The approach is paying off for Telstra. At DTW, the company won a TM Forum Excellence Award in customer experience for its new Adaptive Networks Product Experience (PEX), which provides powerful, canvas-like tools to enterprise customers. The tools enable “inversion of control”, allowing users to design, configure, implement and change their network solutions through real-time visualization and intuitive drag-and-drop interfaces.
“Sitting behind [PEX] is IT-as-a-service, the IT APIs to support that. And sitting behind that is the network APIs,” Sanders explained during a presentation at DTW. “To bring it to life we’ve used over 20 TMF Open APIs, 15 ODA components and six network domains in the infrastructure. This is the Open Digital Architecture – live, at scale.”
Next steps for Telstra include a new version of the TRAM maturity model – the company has gone through six iterations so far. The next will “bring in the ability for each of these TRAM entities to have an agentic AI interface into them,” said Sehgal.
Sanders provided some details about the future of TRAM in his presentation, noting that in Telstra’s view, composable architecture in the AI era requires anchoring in “knowledge”. “We need to move from simply modeling data to modeling the relationships between those data sets,” Sanders explained. “We need to consider ontologies and knowledge-based services.”
Indeed, Telstra won an Excellence Award last year for its groundbreaking approach to autonomous networks using an in-house knowledge graph and “Knowledge Plane”. By using ODA, Open APIs, and TM Forum’s best practices for deploying network-as-a-service (NaaS) and digital twins, Telstra invented a new way to model relationships between network components and encode knowledge, allowing the company to move beyond scripted network service automation to an intent-driven approach.
“Agentic is about reasoning and then acting,” Sanders said, highlighting the need to add what he calls an “Act” interface to all TRAM components.
Going forward, Sehgal and Sanders believe that the telecoms industry needs to figure out how to develop what Sanders calls “semantic interoperability” to enable intent-based agentic AI across networks.
“We need to consider and expand ODA’s composable models into the network; we need to model the network,” said Sanders. “We need to understand how agents can interact with that and solve for things like conflict management.”
He added: “We need to extend ODA for agentic interfaces – MCP [model context protocol], A2A [agent-to-agent], or something similar.
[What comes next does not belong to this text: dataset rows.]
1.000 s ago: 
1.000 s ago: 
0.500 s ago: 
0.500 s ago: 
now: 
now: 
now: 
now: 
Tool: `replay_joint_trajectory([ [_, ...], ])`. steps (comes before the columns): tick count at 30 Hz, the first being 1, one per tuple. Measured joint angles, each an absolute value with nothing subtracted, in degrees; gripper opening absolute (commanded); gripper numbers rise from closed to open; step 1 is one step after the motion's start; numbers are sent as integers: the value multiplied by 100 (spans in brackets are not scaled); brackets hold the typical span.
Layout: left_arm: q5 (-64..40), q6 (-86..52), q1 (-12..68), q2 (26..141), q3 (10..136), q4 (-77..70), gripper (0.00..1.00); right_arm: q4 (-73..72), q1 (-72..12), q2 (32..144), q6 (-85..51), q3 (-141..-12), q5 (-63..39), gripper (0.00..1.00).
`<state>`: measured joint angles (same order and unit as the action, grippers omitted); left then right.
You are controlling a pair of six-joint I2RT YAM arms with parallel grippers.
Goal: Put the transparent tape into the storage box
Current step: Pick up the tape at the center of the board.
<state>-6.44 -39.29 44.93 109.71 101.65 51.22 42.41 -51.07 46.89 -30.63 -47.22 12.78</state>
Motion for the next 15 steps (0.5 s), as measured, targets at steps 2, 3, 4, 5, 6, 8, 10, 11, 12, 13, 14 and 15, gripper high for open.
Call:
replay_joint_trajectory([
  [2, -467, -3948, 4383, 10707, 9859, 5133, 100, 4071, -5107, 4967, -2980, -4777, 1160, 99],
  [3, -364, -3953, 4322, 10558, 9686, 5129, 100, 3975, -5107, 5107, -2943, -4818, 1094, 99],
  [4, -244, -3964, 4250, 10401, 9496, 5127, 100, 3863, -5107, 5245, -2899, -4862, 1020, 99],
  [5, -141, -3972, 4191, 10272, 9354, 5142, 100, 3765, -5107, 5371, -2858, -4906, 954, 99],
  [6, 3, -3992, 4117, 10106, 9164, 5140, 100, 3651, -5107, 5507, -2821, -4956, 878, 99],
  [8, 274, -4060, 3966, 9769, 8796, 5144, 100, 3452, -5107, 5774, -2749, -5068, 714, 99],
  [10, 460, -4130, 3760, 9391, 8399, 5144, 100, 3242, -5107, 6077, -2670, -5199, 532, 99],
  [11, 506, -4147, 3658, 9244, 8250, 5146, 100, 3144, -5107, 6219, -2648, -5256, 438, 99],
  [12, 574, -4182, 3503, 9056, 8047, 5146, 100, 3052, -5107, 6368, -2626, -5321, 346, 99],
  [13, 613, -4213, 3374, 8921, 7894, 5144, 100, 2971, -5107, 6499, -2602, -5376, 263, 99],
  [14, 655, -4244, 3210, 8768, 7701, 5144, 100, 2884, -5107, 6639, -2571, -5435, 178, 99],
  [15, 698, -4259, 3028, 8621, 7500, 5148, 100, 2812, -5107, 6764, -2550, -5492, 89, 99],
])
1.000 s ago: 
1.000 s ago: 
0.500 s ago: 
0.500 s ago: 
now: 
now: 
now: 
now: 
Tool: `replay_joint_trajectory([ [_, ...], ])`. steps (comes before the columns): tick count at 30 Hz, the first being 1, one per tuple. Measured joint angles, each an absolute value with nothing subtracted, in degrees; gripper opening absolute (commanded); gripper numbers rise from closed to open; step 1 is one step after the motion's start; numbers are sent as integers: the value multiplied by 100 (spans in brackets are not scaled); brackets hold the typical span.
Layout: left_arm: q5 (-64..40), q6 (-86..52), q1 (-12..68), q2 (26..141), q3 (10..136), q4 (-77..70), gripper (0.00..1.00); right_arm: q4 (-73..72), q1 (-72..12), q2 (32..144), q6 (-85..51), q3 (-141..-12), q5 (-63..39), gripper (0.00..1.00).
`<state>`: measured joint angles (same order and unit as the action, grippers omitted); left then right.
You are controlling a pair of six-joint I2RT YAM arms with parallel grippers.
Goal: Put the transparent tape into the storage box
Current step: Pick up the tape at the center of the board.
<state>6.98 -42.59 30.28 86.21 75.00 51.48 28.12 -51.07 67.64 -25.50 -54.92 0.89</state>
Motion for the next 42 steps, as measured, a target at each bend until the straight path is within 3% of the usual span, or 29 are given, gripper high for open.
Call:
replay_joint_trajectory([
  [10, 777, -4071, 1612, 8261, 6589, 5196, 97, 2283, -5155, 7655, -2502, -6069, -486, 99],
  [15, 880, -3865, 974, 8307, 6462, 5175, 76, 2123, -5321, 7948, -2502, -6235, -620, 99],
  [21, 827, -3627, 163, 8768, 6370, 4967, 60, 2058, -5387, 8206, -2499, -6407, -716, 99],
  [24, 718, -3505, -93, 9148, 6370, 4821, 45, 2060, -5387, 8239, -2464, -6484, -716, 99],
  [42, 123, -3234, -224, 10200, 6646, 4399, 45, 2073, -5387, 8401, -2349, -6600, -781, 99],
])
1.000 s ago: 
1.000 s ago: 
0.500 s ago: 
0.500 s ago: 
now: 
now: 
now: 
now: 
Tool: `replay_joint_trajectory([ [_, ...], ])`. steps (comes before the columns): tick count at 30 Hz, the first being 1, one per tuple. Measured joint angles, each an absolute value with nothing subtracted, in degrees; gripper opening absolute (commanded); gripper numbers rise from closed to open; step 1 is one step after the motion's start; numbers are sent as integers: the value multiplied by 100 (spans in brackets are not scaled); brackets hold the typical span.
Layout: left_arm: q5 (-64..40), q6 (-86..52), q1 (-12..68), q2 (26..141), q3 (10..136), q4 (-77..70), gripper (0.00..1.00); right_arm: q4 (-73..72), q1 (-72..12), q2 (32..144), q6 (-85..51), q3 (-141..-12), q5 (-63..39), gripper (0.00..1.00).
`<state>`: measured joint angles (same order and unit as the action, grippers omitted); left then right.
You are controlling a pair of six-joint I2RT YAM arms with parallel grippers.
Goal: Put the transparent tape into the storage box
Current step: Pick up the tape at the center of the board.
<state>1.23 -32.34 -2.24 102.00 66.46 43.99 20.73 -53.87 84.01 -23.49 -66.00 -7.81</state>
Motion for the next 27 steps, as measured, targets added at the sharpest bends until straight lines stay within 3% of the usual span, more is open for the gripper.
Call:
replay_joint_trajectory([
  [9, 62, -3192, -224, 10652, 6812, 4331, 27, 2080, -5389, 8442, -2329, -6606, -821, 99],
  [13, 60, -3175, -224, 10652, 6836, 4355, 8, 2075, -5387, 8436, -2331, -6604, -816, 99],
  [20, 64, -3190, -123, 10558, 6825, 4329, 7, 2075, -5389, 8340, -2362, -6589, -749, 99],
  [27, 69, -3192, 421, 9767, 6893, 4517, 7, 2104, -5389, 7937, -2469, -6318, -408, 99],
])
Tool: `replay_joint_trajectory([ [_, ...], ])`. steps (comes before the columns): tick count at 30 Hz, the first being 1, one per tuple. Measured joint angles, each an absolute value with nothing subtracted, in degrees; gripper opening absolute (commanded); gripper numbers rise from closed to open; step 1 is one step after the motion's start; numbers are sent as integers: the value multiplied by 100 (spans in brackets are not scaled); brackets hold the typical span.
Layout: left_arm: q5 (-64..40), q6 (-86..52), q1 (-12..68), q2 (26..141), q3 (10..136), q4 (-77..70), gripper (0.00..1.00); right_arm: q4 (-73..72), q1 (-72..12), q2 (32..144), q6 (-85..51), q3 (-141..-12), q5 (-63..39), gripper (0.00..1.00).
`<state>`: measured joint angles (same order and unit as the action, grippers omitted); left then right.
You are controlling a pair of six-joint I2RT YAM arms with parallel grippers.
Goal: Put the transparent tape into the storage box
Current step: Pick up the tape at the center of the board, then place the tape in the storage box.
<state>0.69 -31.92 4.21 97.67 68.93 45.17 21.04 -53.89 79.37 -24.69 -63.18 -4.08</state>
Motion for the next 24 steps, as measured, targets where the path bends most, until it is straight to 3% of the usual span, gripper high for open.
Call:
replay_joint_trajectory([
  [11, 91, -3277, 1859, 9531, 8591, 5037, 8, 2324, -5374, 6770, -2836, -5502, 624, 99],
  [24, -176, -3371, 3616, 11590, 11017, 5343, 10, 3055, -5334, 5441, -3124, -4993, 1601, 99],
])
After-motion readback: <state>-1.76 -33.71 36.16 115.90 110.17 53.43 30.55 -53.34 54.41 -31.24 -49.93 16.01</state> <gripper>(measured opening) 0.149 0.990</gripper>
But it must be an abstracted, published interface. And we need to consider, what those patterns of integration are to rapidly enable us to do this at scale.” (See this article for more discussion among CSPs about the need for collaboration between AI agents.)
Sehgal imagines one way to do that would be to allow AI agents to figure out for themselves the best way to fulfill a desired intent. “Let the water flow through, and it’ll land,” he explained. “That’s one way of thinking about it, where the agents themselves are learning and improving on the protocol.”